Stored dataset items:
·····

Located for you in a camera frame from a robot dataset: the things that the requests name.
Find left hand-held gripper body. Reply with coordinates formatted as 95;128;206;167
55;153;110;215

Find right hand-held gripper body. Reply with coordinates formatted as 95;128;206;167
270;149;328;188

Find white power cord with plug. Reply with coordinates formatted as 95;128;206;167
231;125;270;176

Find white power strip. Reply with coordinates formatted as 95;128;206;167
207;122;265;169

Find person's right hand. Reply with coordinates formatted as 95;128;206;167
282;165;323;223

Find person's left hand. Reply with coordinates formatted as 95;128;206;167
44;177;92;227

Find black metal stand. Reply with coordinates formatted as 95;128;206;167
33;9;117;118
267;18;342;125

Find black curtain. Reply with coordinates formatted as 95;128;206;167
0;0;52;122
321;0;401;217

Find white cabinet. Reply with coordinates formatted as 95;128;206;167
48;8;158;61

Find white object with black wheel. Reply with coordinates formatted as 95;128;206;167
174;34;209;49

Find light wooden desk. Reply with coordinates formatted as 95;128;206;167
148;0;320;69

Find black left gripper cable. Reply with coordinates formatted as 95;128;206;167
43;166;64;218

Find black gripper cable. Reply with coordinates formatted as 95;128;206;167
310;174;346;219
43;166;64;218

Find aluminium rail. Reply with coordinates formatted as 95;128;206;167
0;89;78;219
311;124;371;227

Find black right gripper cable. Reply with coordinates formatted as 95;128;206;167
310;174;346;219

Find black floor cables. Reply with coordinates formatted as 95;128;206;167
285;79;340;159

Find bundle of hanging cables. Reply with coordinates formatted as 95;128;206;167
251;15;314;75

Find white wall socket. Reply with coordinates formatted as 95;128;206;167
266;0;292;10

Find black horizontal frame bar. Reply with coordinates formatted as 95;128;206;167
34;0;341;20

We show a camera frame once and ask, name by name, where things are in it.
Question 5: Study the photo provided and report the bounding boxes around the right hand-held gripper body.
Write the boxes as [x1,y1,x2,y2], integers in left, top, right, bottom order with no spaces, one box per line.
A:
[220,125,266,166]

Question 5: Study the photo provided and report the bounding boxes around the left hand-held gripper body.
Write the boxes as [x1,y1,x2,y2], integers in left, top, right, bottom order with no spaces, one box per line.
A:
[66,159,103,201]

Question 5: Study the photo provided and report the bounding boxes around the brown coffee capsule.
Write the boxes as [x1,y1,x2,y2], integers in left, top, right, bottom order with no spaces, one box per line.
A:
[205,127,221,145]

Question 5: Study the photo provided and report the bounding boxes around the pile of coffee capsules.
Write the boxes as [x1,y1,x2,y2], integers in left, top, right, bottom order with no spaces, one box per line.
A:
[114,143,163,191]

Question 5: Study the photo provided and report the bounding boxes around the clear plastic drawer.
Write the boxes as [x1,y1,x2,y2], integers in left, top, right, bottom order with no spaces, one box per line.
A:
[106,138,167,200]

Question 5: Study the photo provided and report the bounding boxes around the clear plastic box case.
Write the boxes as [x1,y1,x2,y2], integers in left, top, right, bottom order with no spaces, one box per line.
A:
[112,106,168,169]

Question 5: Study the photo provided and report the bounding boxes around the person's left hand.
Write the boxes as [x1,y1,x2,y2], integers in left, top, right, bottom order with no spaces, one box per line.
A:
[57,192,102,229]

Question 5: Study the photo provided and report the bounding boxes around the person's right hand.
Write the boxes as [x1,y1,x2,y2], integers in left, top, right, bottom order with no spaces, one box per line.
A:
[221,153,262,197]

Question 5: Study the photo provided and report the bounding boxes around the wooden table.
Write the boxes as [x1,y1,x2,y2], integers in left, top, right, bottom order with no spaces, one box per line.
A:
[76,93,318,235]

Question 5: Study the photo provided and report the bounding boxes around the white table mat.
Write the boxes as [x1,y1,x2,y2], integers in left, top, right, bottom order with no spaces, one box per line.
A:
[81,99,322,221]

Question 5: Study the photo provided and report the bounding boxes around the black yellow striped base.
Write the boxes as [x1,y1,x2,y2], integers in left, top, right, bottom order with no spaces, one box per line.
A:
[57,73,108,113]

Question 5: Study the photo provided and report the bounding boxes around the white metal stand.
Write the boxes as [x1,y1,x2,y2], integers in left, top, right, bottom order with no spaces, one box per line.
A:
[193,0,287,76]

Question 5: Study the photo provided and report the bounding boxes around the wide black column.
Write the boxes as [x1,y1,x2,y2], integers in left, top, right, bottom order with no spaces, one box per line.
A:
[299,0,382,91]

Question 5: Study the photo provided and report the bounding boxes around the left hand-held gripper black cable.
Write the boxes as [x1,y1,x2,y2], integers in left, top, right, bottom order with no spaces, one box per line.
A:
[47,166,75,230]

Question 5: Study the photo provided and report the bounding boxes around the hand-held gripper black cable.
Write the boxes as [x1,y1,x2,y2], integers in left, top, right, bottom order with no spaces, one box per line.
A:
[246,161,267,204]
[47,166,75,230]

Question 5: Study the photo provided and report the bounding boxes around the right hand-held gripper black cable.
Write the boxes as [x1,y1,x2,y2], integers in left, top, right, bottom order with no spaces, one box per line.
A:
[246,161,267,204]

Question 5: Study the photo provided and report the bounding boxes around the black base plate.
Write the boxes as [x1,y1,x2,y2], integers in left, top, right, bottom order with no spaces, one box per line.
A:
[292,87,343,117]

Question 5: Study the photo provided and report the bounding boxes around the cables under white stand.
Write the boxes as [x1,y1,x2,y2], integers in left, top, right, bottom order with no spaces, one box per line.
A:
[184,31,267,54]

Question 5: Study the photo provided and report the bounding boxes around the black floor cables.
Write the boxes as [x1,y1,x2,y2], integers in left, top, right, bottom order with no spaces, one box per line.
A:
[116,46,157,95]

·····

YOUR OBJECTIVE
Your task is to find each line in the entries that contains the string "camera" and copy it.

TASK OUTPUT
Located for you in a camera frame from a robot dataset: the things that the requests name.
We show a camera frame once and ask, name by name, where things are in it.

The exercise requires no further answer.